Republican critics of U.S. aid to Ukraine in Congress have been “useful” to the Kremlin during the invasion, according to Stone.
“Pro-Moscow video materials from the network RT, formerly Russia Today — which early this year, shuttered its U.S. operations — have been featured on Rumble, a video-sharing platform popular with conservatives that last year, received major financing from a venture capital firm co-founded by recently elected Republican Ohio Sen. J.D. Vance and backed by billionaire Peter Thiel,” Stone reports. “As Republicans will control the House in 2023, the influence of these Ukraine aid critics in Congress and Moscow-friendly media on the right led by Carlson is expected to increase. But analysts say they’re unlikely to block a Biden Administration request to Congress in mid-November for over $37bn in emergency aid for Ukraine, although they may try to pare it back.”
Stone notes that Fuentes, who recently dined with Trump at Mar-a-Lago, has a “long record of cozying up to Putin.” In March, Fuentes declared, “We continue to support czar Putin in the war effort.”
Bret Schafer, a senior fellow with the Alliance for Securing Democracy, told The Guardian that although there is more support for Ukraine than not in Congress, it isn’t hard to find MAGA lawmakers who are vocal in their opposition to Ukraine aid.

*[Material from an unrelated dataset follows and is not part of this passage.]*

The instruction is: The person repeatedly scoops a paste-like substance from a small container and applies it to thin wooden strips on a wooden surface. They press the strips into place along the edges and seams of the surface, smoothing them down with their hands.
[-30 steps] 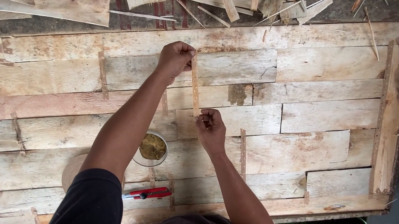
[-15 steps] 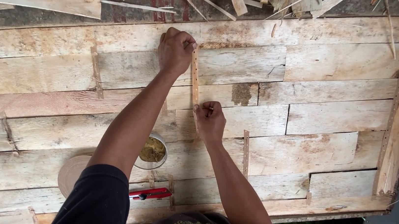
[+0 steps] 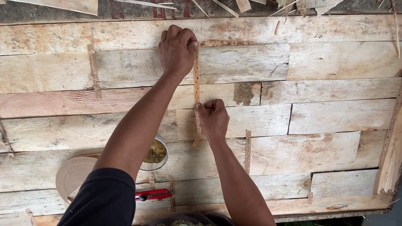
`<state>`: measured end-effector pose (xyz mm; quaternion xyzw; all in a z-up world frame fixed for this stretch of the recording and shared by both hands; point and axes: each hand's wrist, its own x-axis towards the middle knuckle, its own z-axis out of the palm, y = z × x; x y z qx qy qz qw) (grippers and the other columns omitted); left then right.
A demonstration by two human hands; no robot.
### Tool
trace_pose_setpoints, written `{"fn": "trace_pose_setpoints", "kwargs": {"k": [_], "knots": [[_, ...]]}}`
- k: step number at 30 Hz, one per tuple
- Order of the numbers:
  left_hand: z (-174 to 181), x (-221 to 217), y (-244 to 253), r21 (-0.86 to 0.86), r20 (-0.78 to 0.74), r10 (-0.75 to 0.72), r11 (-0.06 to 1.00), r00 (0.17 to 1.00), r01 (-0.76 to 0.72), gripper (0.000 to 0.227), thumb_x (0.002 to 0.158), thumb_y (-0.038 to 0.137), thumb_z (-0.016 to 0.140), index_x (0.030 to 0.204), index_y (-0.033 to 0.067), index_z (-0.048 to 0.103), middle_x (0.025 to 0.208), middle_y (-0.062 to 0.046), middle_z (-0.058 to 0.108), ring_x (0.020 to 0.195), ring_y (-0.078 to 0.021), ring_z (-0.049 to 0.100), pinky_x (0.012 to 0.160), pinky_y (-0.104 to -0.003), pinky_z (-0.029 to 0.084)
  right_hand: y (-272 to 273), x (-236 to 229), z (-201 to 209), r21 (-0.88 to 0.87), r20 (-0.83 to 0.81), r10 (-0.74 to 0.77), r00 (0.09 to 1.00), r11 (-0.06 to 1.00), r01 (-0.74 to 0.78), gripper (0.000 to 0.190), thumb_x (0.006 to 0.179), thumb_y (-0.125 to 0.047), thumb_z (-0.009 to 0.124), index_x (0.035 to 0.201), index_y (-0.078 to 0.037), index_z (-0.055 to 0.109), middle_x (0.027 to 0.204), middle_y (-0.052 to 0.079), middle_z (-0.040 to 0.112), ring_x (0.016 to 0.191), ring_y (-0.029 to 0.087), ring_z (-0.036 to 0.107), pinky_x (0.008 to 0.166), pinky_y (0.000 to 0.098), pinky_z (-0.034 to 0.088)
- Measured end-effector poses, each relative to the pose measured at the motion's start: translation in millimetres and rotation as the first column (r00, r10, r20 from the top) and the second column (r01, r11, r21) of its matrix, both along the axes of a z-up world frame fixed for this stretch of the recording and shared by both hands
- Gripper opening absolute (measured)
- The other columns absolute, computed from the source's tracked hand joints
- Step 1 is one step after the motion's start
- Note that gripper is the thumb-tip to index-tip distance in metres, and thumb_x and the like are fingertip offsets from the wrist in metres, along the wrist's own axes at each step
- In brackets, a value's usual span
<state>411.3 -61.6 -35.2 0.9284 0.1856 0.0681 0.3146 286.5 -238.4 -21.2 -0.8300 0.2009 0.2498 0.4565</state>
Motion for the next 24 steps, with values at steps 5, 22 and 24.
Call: {"fn": "trace_pose_setpoints", "kwargs": {"k": [5,22,24], "knots": [[8,5,1,-0.005,-0.039,0.031,0.999,0.999,-0.031,0.021,0.087,0.019,0.083,0.082,0.0251,0.064,0.095,0.006,0.049,0.102,-0.0228,0.057,0.086,-0.042,0.051,3,4,-2,-0.078,-0.055,0.013,0.998,0.997,-0.017,0.028,0.082,-0.035,0.082,0.091,-0.015,0.065,0.07,0.006,0.07,0.073,0.033,0.075,0.068,0.0467,0.055],[52,-23,-44,0.216,-0.352,-0.369,0.862,0.86,0.458,0.081,0.11,0.062,0.024,0.169,0.0086,0.011,0.177,-0.014,0.0,0.161,-0.0343,-0.006,0.117,-0.075,-0.014,8,15,26,-0.103,-0.115,0.011,0.993,0.994,-0.023,0.023,0.084,-0.033,0.079,0.09,-0.016,0.065,0.074,0.004,0.072,0.071,0.029,0.076,0.07,0.0461,0.057],[68,-20,-45,0.228,-0.408,-0.359,0.85,0.84,0.474,0.083,0.108,0.064,0.029,0.169,0.0116,0.008,0.176,-0.014,-0.001,0.161,-0.0352,-0.008,0.116,-0.078,-0.012,8,16,28,-0.095,-0.137,0.005,0.991,0.995,-0.018,0.023,0.084,-0.033,0.078,0.089,-0.016,0.064,0.072,0.003,0.071,0.066,0.027,0.075,0.069,0.0429,0.057]]}}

Schafer explained, “Marjorie Taylor Green’s introduction of a resolution to audit aid to Ukraine is entirely unsurprising given the pervasively negative messaging about Ukraine coming from the right flank of the GOP over the past three months…. Although most members of Congress support Ukraine, the loudest members do not. And their voices are dominating online spaces.”
Megan Squire, deputy director for data analytics at the Southern Poverty Law Center (SPLC), cited Rumble as a hotbed of anti-Ukraine disinformation.

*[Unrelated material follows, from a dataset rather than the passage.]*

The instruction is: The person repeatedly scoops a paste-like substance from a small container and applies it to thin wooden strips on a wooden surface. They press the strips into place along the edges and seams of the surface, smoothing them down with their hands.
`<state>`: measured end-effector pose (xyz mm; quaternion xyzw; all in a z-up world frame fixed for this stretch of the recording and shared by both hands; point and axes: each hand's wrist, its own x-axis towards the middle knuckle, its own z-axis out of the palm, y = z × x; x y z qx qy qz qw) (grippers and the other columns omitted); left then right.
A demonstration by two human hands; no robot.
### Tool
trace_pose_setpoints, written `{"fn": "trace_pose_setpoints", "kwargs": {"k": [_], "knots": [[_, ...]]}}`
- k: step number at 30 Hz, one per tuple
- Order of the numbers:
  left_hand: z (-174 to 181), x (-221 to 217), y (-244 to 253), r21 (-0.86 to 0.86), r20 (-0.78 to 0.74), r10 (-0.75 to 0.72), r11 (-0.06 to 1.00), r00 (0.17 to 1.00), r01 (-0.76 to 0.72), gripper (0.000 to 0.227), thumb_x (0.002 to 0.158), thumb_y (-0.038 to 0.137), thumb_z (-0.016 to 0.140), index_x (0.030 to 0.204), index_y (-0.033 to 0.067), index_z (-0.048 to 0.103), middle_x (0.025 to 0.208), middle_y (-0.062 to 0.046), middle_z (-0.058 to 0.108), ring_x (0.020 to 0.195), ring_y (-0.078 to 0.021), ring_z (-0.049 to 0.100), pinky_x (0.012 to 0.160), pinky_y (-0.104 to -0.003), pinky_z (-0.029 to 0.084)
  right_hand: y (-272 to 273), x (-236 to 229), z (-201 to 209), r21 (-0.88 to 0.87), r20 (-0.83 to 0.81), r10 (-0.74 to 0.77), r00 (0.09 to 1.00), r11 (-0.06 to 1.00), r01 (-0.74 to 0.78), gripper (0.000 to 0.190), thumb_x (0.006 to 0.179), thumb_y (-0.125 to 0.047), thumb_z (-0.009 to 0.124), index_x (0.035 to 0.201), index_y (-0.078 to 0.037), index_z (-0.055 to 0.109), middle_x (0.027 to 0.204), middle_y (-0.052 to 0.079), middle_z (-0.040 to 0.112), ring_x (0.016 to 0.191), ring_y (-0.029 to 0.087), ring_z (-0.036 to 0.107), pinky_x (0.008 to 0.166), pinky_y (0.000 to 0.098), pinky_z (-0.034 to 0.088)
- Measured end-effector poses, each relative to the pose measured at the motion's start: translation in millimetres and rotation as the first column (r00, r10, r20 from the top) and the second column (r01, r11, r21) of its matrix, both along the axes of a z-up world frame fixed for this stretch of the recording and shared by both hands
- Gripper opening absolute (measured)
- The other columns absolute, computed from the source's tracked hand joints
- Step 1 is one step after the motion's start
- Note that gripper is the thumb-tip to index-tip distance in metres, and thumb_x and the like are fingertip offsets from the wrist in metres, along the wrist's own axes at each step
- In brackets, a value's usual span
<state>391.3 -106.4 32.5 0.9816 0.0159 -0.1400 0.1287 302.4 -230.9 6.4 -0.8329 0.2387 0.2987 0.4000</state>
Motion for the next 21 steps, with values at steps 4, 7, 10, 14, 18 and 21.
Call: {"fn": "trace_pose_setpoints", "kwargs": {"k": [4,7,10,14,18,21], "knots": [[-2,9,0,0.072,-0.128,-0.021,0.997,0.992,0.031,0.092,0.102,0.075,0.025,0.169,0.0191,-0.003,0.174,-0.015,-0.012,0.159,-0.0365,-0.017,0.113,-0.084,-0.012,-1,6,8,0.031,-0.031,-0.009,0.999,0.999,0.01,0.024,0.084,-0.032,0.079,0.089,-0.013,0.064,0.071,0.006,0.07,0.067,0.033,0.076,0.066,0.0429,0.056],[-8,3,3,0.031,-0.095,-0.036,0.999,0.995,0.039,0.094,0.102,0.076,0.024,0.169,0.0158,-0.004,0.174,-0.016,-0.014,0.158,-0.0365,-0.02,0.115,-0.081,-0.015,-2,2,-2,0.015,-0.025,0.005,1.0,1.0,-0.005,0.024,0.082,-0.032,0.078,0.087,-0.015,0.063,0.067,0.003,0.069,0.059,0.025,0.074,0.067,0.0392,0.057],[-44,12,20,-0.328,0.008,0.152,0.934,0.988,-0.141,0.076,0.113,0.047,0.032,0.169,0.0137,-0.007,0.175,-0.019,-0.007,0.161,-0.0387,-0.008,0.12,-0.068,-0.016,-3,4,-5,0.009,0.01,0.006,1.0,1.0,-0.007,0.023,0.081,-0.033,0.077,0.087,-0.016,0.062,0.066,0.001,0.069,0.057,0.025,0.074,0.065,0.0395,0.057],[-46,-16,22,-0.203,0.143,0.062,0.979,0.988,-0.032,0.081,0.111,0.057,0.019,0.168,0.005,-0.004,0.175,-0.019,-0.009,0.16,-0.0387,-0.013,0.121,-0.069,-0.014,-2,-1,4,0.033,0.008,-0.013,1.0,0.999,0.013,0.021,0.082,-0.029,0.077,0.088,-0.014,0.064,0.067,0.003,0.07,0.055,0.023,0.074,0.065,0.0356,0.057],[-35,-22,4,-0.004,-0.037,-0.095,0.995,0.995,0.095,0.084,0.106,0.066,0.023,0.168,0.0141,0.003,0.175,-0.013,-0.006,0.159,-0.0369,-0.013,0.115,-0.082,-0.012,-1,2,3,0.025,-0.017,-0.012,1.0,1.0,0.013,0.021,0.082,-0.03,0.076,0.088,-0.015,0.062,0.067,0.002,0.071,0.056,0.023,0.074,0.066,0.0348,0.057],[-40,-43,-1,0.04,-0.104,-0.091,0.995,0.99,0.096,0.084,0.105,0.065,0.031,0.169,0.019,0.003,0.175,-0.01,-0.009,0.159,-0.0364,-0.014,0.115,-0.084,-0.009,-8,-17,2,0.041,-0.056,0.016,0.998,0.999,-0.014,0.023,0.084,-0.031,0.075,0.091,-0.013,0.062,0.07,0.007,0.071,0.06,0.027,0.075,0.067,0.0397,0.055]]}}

Squire told The Guardian, “Alt-tech platforms such as Rumble are actively peddling the anti-Ukraine talking points of their heavy users, many of whom have been deplatformed elsewhere. A simple search for ‘Ukraine’ in Rumble today shows that the top search results are for a Steve Bannon video where he promotes Marjorie Taylor Greene’s demands for an audit of Ukrainian relief funds, and junk news site Post Millennial, which is using Rumble to promote clips from a similar story from Tucker Carlson.”
Andrew Weiss of the Carnegie Endowment for International Peace is highly critical of the pro-Putin talking points coming from Carlson and other far-right opinion hosts at Fox News.
Weiss told The Guardian, “The audience for Fox News commentators like Tucker Carlson, who frequently spreads pro-Russian narratives, is obviously orders of magnitude bigger than that of new niche players like Rumble that often carry Russian disinformation. Such platforms are far more impactful than the more sneaky techniques that the Russian propaganda apparatus employs these days.”